The toasty Image-Processing Pipeline Framework¶
The toasty package provides a series of “pipeline” commands that automate the process of tiling a collection of images and publishing the resulting data files in a format easily usable by the AAS WorldWide Telescope.
Overview¶
The toasty image-processing pipeline is designed to run automatically and incrementally. The basic framework is that there should be some central data repository that contains the pipeline configuration and previously processed data; in production circumstances, this repository is web-accessible such that the data can be accessed by WWT clients. As much configuration as possible is stored in the data repository, to promote reproducibility.

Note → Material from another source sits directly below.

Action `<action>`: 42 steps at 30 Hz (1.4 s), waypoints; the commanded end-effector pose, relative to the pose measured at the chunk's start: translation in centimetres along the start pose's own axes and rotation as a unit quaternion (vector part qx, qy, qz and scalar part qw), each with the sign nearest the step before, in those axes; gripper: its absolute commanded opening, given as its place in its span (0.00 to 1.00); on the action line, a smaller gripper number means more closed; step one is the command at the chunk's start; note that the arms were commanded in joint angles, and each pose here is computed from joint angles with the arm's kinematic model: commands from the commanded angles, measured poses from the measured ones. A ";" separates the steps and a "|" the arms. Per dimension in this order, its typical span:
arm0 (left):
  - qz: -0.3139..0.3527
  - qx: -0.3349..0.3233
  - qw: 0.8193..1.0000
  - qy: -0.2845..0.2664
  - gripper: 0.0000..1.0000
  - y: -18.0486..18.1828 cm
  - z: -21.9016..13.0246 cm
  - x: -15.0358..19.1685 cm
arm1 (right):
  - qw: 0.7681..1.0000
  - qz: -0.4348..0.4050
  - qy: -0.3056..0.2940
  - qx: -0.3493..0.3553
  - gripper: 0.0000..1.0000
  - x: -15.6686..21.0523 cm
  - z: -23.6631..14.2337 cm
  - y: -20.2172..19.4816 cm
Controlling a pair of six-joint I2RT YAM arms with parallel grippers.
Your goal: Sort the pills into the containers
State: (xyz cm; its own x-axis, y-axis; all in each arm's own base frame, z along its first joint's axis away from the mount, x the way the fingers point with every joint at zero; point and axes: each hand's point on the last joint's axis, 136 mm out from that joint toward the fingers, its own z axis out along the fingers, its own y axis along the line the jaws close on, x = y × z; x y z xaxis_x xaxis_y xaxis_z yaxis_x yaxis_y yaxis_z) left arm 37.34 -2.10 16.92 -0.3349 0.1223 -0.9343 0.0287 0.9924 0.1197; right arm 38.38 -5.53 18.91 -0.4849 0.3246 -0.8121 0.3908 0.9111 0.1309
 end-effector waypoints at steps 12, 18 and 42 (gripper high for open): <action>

Pipeline operations then follow this general scheme:
Fetch a set of new images to process from a data source.
Process each image into WWT-friendly formats as needed, emitting appropriate metadata files.
Publish the processed image data to the data repository.
Rebuild the repository’s indexes of available data sets.
The fetch stage can use stored configuration and data to ensure that only new images are processed. The processing and publishing stages are separated so that a human can review the processing outputs if so desired. The re-indexing stage is logically separate and can be run independently of the data ingest.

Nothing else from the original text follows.